What you need to do =>
Leave out all lines before the one containing "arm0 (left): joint", and copy that line and all the rest below it exactly.

Dataset extract =>
□ □ □ □

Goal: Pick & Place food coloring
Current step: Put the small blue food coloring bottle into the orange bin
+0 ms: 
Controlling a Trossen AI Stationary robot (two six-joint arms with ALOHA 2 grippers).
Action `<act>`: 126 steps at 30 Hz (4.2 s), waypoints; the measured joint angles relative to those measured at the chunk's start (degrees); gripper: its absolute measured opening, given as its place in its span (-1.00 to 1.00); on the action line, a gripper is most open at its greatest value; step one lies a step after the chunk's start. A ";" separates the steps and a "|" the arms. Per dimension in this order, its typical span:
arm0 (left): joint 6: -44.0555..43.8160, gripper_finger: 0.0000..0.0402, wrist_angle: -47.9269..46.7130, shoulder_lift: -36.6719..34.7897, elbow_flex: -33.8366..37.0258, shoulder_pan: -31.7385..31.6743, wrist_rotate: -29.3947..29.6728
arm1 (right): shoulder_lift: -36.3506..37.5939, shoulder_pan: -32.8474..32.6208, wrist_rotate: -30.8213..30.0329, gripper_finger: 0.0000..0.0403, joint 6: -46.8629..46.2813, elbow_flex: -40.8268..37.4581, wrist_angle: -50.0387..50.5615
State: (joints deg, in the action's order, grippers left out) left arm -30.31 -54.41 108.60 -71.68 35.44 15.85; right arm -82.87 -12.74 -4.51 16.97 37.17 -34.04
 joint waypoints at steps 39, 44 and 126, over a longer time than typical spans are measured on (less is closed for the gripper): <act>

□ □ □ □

Response to the exercise =>
arm0 (left): joint 6: -44.0555..43.8160, gripper_finger: 0.0000..0.0402, wrist_angle: -47.9269..46.7130, shoulder_lift: -36.6719..34.7897, elbow_flex: -33.8366..37.0258, shoulder_pan: -31.7385..31.6743, wrist_rotate: -29.3947..29.6728
arm1 (right): shoulder_lift: -36.3506..37.5939, shoulder_pan: -32.8474..32.6208, wrist_rotate: -30.8213..30.0329, gripper_finger: 0.0000..0.0403, joint 6: -46.8629..46.2813, elbow_flex: -40.8268..37.4581, wrist_angle: -50.0387..50.5615
State: (joints deg, in the action's order, grippers left out) left arm -30.31 -54.41 108.60 -71.68 35.44 15.85; right arm -82.87 -12.74 -4.51 16.97 37.17 -34.04
 joint waypoints at steps 39, 44 and 126, over a longer time than typical spans are measured on (less is closed for the gripper): <act>

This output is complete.